▼

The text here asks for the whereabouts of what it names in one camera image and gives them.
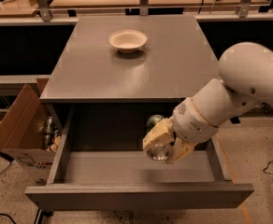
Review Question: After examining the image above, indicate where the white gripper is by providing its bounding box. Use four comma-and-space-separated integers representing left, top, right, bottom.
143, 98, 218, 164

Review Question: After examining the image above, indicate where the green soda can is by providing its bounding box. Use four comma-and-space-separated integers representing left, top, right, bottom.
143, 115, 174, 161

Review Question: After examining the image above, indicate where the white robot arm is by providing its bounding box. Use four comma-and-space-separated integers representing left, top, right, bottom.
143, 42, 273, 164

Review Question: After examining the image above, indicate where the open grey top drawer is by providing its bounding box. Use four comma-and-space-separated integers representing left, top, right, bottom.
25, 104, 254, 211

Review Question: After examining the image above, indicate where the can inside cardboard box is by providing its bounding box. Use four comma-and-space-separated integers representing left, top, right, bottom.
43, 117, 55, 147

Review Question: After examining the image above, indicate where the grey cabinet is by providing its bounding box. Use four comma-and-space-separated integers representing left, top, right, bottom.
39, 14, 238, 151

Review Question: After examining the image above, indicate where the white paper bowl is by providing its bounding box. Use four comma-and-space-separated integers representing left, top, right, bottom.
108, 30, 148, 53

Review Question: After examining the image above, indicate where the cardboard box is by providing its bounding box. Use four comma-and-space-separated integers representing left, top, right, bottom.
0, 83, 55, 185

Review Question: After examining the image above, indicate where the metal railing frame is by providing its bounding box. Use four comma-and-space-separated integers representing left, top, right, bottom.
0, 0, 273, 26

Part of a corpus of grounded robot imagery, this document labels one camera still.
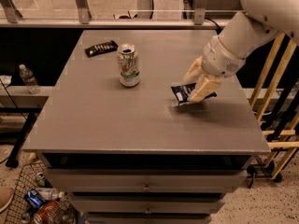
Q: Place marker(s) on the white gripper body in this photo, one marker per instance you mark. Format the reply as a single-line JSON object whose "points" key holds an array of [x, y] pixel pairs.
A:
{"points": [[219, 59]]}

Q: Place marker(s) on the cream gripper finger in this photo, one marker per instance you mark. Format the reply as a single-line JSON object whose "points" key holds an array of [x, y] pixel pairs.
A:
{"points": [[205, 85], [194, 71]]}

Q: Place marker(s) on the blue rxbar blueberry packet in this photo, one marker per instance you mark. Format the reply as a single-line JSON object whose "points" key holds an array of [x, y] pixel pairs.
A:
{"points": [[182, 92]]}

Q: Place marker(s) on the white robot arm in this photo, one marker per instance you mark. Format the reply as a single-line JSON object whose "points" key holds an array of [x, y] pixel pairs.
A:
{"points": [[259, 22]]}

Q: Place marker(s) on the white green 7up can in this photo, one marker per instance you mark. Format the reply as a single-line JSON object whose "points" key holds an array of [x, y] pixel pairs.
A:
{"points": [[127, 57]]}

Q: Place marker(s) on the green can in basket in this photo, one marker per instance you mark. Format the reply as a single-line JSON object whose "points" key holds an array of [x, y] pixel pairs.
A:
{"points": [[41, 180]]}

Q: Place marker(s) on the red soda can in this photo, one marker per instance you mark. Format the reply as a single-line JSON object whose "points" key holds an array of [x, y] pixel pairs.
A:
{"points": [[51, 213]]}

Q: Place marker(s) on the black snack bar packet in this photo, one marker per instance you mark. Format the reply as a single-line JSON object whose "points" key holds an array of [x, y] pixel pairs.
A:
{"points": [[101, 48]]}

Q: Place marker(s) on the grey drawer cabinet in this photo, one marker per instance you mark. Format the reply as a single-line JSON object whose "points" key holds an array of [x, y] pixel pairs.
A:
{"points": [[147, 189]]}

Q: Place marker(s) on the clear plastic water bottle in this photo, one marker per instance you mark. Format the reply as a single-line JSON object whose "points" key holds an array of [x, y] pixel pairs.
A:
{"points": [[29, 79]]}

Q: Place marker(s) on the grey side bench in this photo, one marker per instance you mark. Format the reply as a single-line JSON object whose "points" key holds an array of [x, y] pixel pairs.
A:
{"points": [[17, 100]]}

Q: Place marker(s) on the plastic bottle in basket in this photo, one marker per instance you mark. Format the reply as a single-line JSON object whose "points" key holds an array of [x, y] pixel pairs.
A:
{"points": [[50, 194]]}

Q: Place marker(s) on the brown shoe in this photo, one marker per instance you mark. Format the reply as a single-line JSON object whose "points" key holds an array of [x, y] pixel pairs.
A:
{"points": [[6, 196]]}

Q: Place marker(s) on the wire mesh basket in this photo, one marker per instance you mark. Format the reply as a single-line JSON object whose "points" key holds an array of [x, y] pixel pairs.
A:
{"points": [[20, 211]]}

▲
▼

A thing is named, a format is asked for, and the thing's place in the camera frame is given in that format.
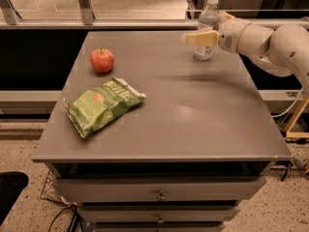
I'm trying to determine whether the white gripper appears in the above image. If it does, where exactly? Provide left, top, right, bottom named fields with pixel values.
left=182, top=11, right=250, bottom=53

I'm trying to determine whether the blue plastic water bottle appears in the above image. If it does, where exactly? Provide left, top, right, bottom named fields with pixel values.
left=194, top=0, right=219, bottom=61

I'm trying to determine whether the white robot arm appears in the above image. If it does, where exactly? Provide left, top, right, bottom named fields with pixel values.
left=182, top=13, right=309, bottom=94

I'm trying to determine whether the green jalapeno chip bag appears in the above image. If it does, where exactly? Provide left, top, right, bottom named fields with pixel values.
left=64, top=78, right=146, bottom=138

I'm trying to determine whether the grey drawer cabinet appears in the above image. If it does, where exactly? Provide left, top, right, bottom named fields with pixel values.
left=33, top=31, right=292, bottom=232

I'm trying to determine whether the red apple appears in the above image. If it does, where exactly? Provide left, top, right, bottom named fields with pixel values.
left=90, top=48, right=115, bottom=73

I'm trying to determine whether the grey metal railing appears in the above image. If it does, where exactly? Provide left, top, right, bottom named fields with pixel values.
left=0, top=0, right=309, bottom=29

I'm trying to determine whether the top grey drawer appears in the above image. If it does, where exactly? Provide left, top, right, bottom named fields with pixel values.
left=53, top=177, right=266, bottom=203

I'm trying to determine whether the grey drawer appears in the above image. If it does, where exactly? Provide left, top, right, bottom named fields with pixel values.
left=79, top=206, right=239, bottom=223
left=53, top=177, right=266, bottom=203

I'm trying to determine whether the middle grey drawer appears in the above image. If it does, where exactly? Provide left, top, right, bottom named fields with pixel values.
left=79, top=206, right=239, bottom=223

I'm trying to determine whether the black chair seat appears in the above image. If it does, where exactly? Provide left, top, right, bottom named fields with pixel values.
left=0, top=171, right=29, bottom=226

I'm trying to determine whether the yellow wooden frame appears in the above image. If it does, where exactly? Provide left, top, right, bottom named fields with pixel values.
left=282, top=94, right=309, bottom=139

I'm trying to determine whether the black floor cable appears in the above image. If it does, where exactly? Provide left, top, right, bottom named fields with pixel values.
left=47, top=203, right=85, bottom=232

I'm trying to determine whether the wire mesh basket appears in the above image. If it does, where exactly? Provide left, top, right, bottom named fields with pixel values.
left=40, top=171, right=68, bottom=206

▲
▼

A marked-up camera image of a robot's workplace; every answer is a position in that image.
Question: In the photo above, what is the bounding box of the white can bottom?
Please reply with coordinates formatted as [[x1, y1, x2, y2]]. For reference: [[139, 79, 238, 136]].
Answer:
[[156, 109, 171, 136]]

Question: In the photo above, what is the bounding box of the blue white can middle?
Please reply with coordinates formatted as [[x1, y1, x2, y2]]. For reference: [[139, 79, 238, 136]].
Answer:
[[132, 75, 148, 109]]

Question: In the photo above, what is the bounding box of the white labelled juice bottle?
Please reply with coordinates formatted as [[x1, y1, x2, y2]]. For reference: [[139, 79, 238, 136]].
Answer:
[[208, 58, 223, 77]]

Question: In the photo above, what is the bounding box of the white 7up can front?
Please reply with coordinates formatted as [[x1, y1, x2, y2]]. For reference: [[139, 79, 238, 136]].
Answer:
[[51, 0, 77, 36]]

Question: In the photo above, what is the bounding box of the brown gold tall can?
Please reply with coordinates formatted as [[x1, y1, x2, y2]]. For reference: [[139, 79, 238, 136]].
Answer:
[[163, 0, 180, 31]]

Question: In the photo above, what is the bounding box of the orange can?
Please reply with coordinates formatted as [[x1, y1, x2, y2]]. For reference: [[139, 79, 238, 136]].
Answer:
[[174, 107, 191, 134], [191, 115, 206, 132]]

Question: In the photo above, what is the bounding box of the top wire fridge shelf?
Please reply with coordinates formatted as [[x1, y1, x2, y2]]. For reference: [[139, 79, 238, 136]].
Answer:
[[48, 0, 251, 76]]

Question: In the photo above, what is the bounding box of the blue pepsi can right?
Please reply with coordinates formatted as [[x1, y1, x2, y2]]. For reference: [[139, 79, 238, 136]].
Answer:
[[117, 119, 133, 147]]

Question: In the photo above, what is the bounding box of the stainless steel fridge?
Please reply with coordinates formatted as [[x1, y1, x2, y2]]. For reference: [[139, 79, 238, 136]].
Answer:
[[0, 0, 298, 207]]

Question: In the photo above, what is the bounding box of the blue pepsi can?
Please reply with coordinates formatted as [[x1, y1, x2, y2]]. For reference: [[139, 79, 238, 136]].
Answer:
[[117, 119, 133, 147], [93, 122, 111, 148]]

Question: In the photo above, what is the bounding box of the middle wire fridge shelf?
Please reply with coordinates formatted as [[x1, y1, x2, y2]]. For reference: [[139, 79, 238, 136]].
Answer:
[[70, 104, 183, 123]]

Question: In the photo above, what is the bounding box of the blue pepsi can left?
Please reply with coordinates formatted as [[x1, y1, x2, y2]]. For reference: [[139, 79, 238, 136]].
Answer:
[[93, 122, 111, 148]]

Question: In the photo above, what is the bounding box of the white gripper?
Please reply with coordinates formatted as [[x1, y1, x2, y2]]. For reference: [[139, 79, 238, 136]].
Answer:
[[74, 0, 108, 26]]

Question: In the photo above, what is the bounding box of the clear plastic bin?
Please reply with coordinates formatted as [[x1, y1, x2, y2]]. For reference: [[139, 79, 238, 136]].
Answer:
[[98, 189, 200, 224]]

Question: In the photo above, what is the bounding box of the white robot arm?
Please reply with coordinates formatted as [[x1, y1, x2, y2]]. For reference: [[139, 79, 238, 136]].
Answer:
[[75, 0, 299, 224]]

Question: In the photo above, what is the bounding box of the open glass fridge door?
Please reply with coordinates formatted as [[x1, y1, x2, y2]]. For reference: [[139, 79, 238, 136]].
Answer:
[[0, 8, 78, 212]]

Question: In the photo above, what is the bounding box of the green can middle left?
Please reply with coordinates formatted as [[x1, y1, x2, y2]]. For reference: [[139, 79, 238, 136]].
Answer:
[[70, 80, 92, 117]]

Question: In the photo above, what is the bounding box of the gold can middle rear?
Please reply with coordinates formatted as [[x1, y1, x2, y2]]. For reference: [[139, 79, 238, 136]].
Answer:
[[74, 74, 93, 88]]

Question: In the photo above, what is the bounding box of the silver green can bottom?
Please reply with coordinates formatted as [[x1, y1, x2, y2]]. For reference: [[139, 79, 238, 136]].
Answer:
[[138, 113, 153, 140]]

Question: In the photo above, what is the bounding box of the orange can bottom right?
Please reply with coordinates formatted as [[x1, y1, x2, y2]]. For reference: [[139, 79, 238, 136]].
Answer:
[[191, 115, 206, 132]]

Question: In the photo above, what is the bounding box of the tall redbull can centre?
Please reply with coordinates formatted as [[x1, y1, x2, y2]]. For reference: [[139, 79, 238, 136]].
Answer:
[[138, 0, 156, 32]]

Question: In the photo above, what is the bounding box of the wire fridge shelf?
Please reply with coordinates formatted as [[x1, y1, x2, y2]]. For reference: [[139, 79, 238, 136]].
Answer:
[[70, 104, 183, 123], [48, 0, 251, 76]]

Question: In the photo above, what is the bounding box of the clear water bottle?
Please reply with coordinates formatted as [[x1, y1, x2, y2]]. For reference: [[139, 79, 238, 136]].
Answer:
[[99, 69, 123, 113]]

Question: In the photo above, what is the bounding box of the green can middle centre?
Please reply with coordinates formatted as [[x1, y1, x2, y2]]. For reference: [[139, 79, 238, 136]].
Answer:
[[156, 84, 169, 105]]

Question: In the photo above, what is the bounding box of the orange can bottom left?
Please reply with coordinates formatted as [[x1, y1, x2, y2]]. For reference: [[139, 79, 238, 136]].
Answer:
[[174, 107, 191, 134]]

▲

A word-for-word copy of the lines above from the one with "gold tall can?" through the one with "pepsi can right?", inclusive, is the only output wanted.

■ FINISHED TASK ■
Question: In the photo above, what is the bounding box of the brown gold tall can?
Please reply with coordinates formatted as [[x1, y1, x2, y2]]. For reference: [[139, 79, 238, 136]].
Answer:
[[163, 0, 180, 31]]

Question: In the photo above, what is the bounding box of the orange can?
Please reply with coordinates formatted as [[x1, y1, x2, y2]]. For reference: [[139, 79, 238, 136]].
Answer:
[[174, 107, 191, 134], [191, 115, 206, 132]]

Question: In the photo above, what is the bounding box of the top wire fridge shelf?
Please reply with coordinates formatted as [[x1, y1, x2, y2]]. For reference: [[139, 79, 238, 136]].
Answer:
[[48, 0, 251, 76]]

Question: In the photo above, what is the bounding box of the blue pepsi can right?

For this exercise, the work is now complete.